True, except that pro athletes are often blissfully disconnected from the economic problems of ordinary people. With no limits on the escrow payments, NHL players could be facing salary losses for the next three years after deciding yesterday not to terminate the current CBA.
“Players don’t like it,” said Kelly. “But they understand it.”
So much focus has been paid this year to struggling franchises in Phoenix, Tampa Bay and Nashville, plus the potential impact of the dropping Canadian dollar, that the perception was that the league had worrisome problems.
But when the players agreed to link league revenues to their incomes in 2005, they stood to benefit when times were good, and will now get hammered because times are very bad.
One of the reasons the union wants the escrow to jump immediately is that the players’ association itself is liable for any shortfall at the end of the season. If that were to climb into tens of millions of dollars, it could bankrupt the union.

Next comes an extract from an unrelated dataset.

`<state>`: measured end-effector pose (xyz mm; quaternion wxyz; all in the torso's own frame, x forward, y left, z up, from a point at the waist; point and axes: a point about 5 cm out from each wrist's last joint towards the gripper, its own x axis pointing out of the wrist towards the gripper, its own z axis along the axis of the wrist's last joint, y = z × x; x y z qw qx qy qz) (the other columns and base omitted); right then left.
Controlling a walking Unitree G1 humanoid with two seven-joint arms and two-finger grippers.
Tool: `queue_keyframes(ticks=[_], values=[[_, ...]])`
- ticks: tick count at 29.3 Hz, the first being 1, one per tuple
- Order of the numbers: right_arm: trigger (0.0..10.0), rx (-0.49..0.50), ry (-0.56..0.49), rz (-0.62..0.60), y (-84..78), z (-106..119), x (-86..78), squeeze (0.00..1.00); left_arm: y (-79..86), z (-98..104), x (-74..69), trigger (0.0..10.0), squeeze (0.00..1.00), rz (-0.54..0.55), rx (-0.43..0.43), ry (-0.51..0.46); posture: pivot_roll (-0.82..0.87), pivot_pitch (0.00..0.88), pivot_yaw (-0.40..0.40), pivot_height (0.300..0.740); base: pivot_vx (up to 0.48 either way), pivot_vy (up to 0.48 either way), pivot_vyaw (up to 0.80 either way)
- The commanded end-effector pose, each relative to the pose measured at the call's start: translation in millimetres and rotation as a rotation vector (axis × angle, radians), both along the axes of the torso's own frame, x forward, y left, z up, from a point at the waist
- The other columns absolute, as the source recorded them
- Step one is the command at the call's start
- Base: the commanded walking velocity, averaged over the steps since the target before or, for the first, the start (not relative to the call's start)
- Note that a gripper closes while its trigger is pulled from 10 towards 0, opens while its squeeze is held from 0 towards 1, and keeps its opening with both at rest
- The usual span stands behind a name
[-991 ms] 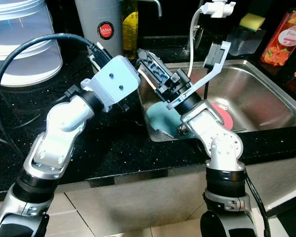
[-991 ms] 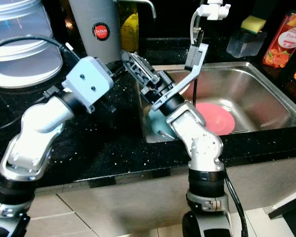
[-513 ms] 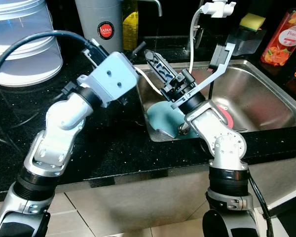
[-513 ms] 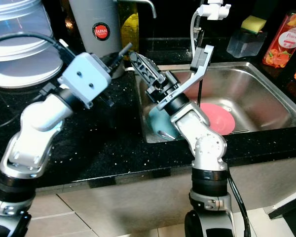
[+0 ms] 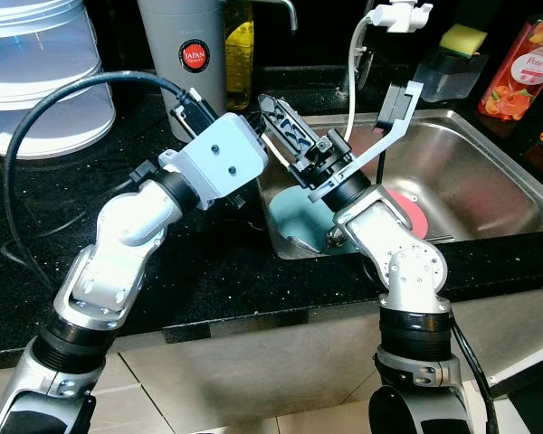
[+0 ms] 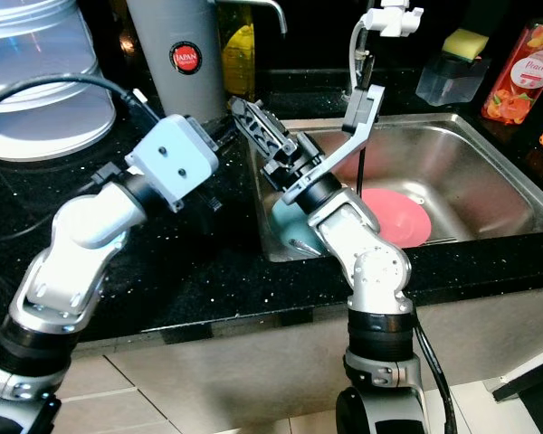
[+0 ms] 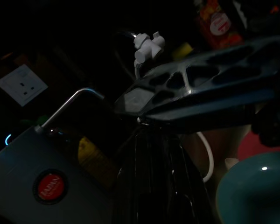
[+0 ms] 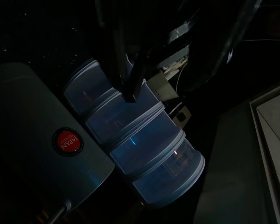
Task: Kitchen organization
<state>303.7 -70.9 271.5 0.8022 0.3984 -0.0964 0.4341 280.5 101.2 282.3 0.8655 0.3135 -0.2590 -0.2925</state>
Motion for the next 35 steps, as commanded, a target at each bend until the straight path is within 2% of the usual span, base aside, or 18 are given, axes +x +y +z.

More than ever, players will now understand their financial well-being depends on the economic health of the league after years of drawing ever-increasing salaries regardless of TV contracts or whether arenas were full or not.
Players may now be less supportive of efforts to prop up money-losing franchises, or at least motivated to have franchises moved to more profitable markets. Kelly yesterday called for the league to give the association more input on TV deals, international competition, expansion and franchise relocation.
“If this is a true partnership, then … give us those rights and privileges,” said Kelly.
NHL players, quite obviously, are still going to be very well compensated. But four years after missing an entire season due to labour problems and only getting back to work after accepting a 24 per cent salary rollback and a salary cap, cold economic reality is about to hit them again like a Gordie Howe elbow to the nose.